Resulta evidente que se requiere, aquí, alguna modificación adicional del sistema de crianza, una especie de exogamia. Para que sobreviva el sistema de vinculación por parejas, tanto las hijas como los hijos tienen que encontrar su complemento propio. Esto no es una exigencia fuera de lo corriente en las especies que forman parejas, y los mamíferos inferiores nos dan muchos ejemplos de ello; pero la naturaleza social de la mayoría de los primates hace que la cosa sea más difícil. En la mayoría de las especies que forman parejas, la familia se divide y se dispersa cuando crecen los jóvenes. Debido a su comportamiento social cooperativo, el mono desnudo no puede permitirse el lujo de desparramarse de esta suerte. El problema es, pues, más acuciante, pero, en el fondo, se resuelve de la misma manera. Como ocurre en todos los animales que forman parejas, los padres tienen un mutuo sentimiento de posesión. La madre «posee» sexualmente al padre, y viceversa. En cuanto los retoños, al llegar a la pubertad, empiezan a mostrar señales sexuales, se convierten en rivales sexuales: los hijos, del padre, y las hijas, de la madre. Se producirá una tendencia a apartarlos a ambos. Los hijos empezarán también a sentir la necesidad de un «territorio» hogareño propio. Los propios padres experimentaron, evidentemente, esta necesidad, al crear antes que nada un hogar familiar, y lo que pasará ahora no será más que una repetición. El hogar-base, dominado y «poseído» por la madre y el padre, no tendrá las condiciones adecuadas. Tanto el propio lugar como los individuos que viven en él llevarán una pesada carga de señales paternas, tanto primarias como asociativas. El adolescente rechazará esto automáticamente y sentirá la necesidad de establecer una nueva base para la cría.

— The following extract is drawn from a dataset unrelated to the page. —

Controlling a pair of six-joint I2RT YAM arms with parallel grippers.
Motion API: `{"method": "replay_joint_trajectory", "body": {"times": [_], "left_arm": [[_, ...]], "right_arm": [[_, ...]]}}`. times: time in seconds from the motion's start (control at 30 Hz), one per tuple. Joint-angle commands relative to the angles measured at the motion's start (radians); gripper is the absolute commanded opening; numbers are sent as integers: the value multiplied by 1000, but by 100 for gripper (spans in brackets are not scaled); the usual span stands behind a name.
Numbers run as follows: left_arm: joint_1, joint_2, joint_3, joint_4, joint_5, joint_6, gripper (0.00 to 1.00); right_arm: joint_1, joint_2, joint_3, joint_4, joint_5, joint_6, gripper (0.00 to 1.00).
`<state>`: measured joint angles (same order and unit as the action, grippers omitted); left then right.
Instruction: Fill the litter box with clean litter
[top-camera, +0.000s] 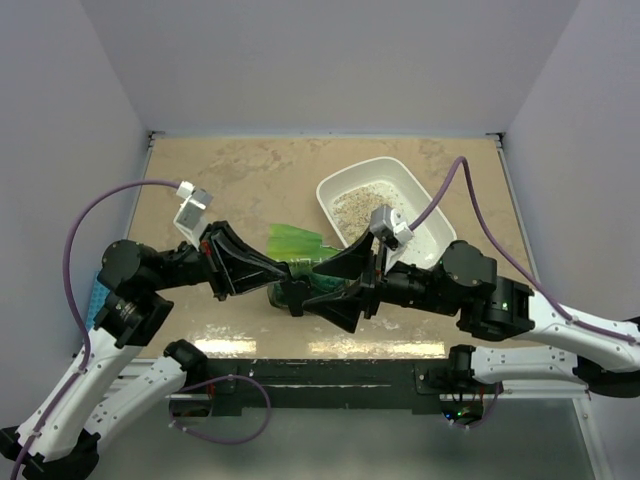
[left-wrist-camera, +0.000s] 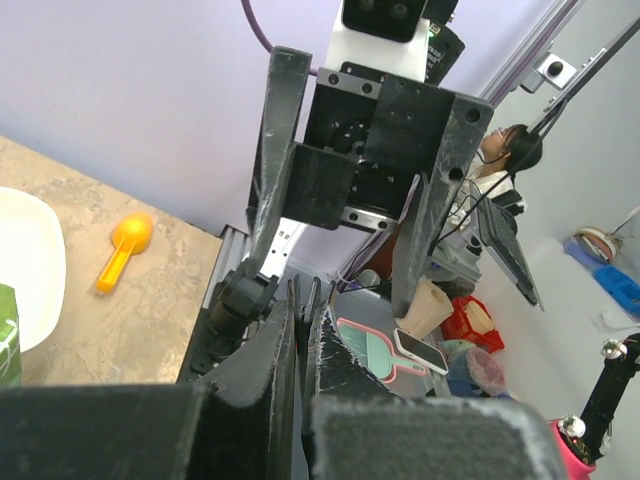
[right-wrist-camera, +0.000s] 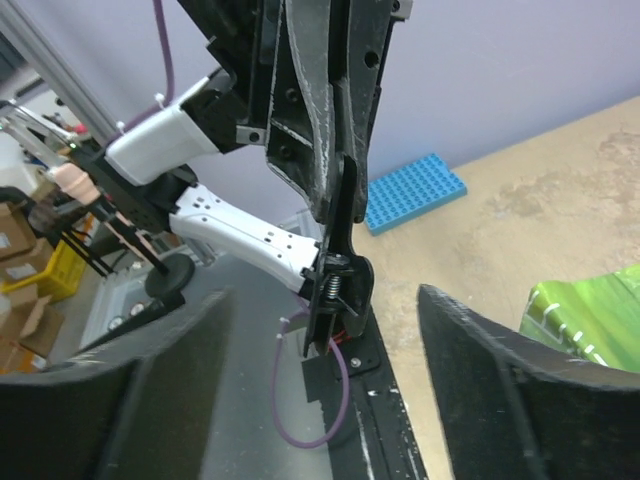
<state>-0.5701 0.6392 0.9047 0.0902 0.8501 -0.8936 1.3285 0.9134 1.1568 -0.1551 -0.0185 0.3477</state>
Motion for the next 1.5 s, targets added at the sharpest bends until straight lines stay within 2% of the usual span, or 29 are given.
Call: {"method": "replay_joint_trajectory", "body": {"times": [0.0, 0.07, 0.3, 0.37, 0.43, 0.47, 0.8, 1.03, 1.47], "left_arm": [[4, -13, 16, 11, 9, 13, 0], [4, -13, 19, 13, 10, 13, 0], [4, -15, 25, 14, 17, 19, 0], [4, -13, 29, 14, 18, 18, 0], [4, -13, 34, 11, 23, 22, 0], [4, -12, 36, 6, 24, 27, 0], [4, -16, 23, 5, 40, 41, 0], [4, -15, 26, 20, 52, 41, 0], [4, -16, 23, 72, 66, 16, 0]], "right_arm": [[3, -11, 0, 46, -1, 0, 72], [1, 2, 7, 40, -11, -1, 68], [3, 42, 21, 48, -20, -1, 67], [3, 45, 21, 57, -26, 0, 63], [3, 47, 24, 61, -29, 2, 53], [3, 44, 24, 61, -31, 1, 50], [3, 18, 7, 66, -34, 11, 50], [5, 16, 1, 80, -55, 11, 45], [3, 30, -9, 95, -95, 23, 43]]}}
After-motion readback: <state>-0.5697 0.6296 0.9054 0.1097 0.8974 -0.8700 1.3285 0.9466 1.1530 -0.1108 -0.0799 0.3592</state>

Esto es típico de los jóvenes carnívoros territoriales, pero no de los jóvenes primates, y constituye otro cambio fundamental de comportamiento que se exigirá al mono desnudo.

Es quizás una desgracia que este fenómeno de la exogamia haya sido a menudo considerado como indicador de un «tabú incestuoso». Ello sugiere inmediatamente que se trata de una restricción relativamente reciente y culturalmente controlada; pero, biológicamente, debió de desarrollarse en una fase mucho más remota; de lo contrario, el típico sistema de cría de la especie no habría salido jamás del antiguo marco de los primates.